这地图为何是如此似曾相识,我在哪里见过呢?我到底是在哪里见过啊!?我的头开始感到剧痛无比,某些东西似乎又要再次倒转回来,七彩杂乱的画面汹涌而至,我双手捂紧了头部,无法控制地惨叫一声,昏迷了过去。
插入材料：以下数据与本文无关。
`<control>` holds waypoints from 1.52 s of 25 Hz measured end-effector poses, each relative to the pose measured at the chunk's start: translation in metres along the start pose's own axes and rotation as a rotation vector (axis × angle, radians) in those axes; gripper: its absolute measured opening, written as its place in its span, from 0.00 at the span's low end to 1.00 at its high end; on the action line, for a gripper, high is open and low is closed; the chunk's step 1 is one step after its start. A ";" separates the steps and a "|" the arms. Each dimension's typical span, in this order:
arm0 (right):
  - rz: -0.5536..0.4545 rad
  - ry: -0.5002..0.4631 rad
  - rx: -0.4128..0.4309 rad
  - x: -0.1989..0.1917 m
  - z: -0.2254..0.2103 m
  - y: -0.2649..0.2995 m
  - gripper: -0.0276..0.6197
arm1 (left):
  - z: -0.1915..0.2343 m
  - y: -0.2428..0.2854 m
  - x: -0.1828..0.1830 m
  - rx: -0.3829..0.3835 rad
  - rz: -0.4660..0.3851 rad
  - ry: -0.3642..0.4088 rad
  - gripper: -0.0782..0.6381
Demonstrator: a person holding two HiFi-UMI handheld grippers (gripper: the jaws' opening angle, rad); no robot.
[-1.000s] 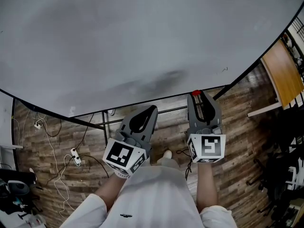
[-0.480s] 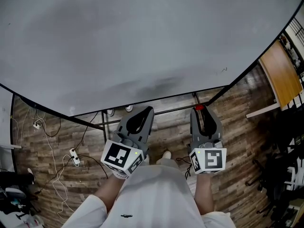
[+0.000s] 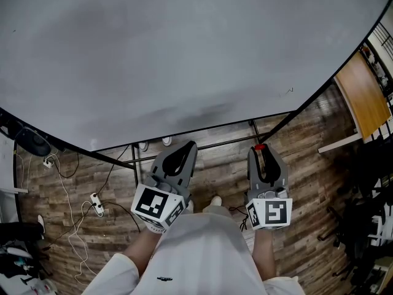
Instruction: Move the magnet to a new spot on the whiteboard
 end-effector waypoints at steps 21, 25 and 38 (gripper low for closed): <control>-0.016 -0.020 0.004 0.009 -0.010 0.006 0.24 | -0.006 0.002 -0.002 -0.002 0.007 -0.005 0.12; -0.015 -0.044 0.011 0.009 -0.018 0.021 0.24 | -0.004 0.004 -0.003 0.002 0.012 0.001 0.12; -0.011 -0.060 0.011 -0.007 -0.048 0.095 0.24 | -0.009 0.019 -0.001 0.014 0.019 0.006 0.12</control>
Point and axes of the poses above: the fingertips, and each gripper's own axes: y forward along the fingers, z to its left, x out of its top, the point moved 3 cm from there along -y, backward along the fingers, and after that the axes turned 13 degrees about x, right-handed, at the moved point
混混沌沌中,不知过了多久,似乎作了许许多多怪异的梦,又似根本从头到尾都是空白一片。
慢慢醒转,头部依然剧痛无比,发现自己正躺在一张古典高雅的豪华大床上,义父三人在不远处的长椅上低低细语着。
我支撑一下想坐起来,三人立时感应到,不约而同地看了过来。
义母忙过来轻轻地将我扶坐在床上。
“小星月,你没事吧?嗯,你是不是想起了什么?”义父关切地盯着我。
我用力地晃了晃头部,想回忆起那些似有但无的梦境,头剧痛加烈,似要从中间某处裂开,我单手无力地捂着头,低声呻吟了一下。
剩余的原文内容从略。